**Directions for this task:**
Pictures must not appear in the copy. Restate exactly the lines below from the one with "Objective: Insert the" through the one with "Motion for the", inclusive.

____ Recorded information

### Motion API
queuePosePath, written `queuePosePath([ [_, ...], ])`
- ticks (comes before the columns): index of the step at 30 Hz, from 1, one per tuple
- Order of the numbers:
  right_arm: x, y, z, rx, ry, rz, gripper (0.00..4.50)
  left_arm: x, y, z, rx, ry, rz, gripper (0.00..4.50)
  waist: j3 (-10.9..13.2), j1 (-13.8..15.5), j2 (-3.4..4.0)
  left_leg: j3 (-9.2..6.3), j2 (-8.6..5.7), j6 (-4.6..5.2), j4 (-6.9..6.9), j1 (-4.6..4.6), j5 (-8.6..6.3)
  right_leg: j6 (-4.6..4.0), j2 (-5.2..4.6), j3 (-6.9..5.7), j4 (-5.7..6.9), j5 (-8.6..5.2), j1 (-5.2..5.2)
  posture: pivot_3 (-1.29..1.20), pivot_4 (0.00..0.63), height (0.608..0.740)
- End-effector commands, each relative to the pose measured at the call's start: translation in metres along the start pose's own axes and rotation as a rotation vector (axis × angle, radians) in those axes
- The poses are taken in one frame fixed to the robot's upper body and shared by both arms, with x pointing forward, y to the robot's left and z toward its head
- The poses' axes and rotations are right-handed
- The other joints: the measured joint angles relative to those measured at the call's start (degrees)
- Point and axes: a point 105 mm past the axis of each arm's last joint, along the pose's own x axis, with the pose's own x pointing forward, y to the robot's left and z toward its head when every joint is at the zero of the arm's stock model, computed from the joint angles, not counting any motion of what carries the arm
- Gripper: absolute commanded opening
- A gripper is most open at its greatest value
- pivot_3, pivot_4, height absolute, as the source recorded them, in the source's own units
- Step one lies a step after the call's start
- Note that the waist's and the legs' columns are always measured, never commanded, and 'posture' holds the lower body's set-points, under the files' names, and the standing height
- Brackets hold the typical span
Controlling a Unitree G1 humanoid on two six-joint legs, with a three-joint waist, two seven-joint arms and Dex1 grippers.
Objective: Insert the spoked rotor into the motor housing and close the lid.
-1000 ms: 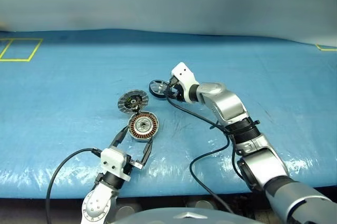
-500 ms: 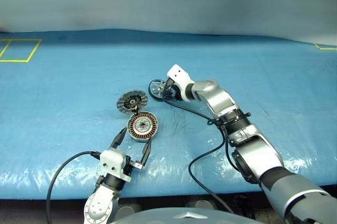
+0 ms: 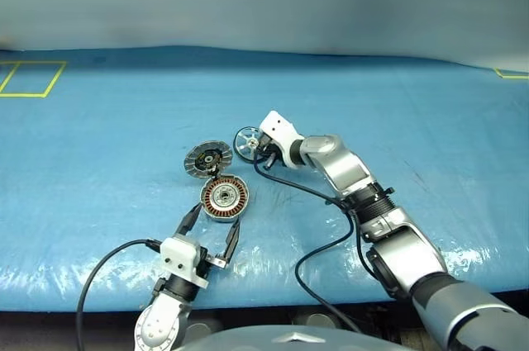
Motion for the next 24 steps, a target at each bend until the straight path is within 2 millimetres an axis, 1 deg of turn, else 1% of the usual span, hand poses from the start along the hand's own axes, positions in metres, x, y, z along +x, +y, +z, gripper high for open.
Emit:
queuePosePath([
  [1, -0.011, -0.005, 0.0, -0.004, -0.021, -0.045, 0.05, 0.0, -0.003, 0.004, 0.004, -0.02, -0.011, 4.5, 0.0, 0.13, 0.0, 0.0, 0.0, 0.0, 0.0, 0.0, 0.0, 0.0, 0.0, 0.0, 0.0, 0.0, 0.0, 0.0, 0.15, 0.74],
  [4, -0.029, -0.014, 0.008, -0.025, -0.068, -0.123, 0.05, -0.002, -0.002, 0.005, 0.01, -0.023, -0.007, 4.5, 0.0, 0.5, 0.0, -0.02, -0.02, 0.0, -0.02, -0.07, 0.0, 0.0, -0.01, 0.0, -0.01, 0.0, -0.04, 0.0, 0.15, 0.74],
  [7, -0.059, -0.014, 0.003, -0.078, -0.073, -0.159, 0.05, -0.004, 0.002, 0.01, 0.04, -0.033, 0.015, 4.5, 0.01, 0.79, 0.01, -0.03, -0.03, 0.0, -0.02, -0.16, 0.0, 0.01, -0.01, 0.0, -0.02, 0.0, -0.12, 0.0, 0.15, 0.74],
  [10, -0.08, -0.004, 0.0, -0.133, -0.07, -0.146, 0.05, -0.006, 0.003, 0.012, 0.044, -0.034, 0.016, 4.5, 0.02, 0.73, 0.03, -0.05, -0.03, 0.02, -0.03, -0.18, -0.02, 0.04, -0.02, 0.0, -0.04, -0.05, -0.13, 0.0, 0.15, 0.74],
  [12, -0.093, 0.014, 0.003, -0.163, -0.095, -0.076, 0.05, -0.007, 0.004, 0.013, 0.047, -0.033, 0.014, 4.5, 0.02, 0.52, 0.03, -0.04, -0.01, 0.02, -0.04, -0.15, -0.02, -0.05, -0.01, 0.0, -0.02, -0.12, -0.15, 0.0, 0.15, 0.74],
  [13, -0.097, 0.022, 0.005, -0.17, -0.106, -0.048, 0.05, -0.007, 0.004, 0.013, 0.047, -0.032, 0.013, 4.5, 0.02, 0.41, 0.03, -0.03, -0.01, 0.02, -0.03, -0.15, -0.02, -0.23, -0.01, 0.0, -0.03, -0.22, -0.15, 0.0, 0.15, 0.74],
  [17, -0.101, 0.054, 0.021, -0.15, -0.173, 0.045, 0.05, -0.006, 0.004, 0.013, 0.047, -0.029, -0.001, 4.5, 0.03, 0.19, 0.02, -0.02, 0.0, 0.02, 0.02, -0.1, -0.02, -0.23, -0.01, 0.01, -0.01, -0.22, -0.11, 0.0, 0.15, 0.74],
  [21, -0.096, 0.079, 0.03, -0.17, -0.193, 0.125, 0.05, -0.005, 0.003, 0.013, 0.046, -0.026, -0.013, 4.5, 0.03, 0.61, -0.05, -0.02, -0.03, 0.02, 0.15, -0.11, -0.02, -0.21, -0.03, 0.01, -0.03, -0.21, -0.04, 0.0, 0.15, 0.74],
  [24, -0.091, 0.093, 0.033, -0.187, -0.197, 0.178, 0.05, -0.005, 0.003, 0.013, 0.047, -0.027, -0.012, 4.5, 0.03, 0.65, -0.05, -0.02, -0.03, 0.02, 0.16, -0.11, -0.02, -0.21, -0.03, 0.01, -0.03, -0.2, -0.03, 0.0, 0.15, 0.74],
])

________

**Answer box:**
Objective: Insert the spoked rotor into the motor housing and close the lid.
-1000 ms: 
-500 ms: 
+0 ms: 
Motion for the next 24 steps, a target at each bend until the straight path is within 2 millimetres an axis, 1 deg of turn, else 1% of the usual span, hand poses from the start along the hand's own axes, positions in metres, x, y, z along +x, +y, +z, gripper high for open.

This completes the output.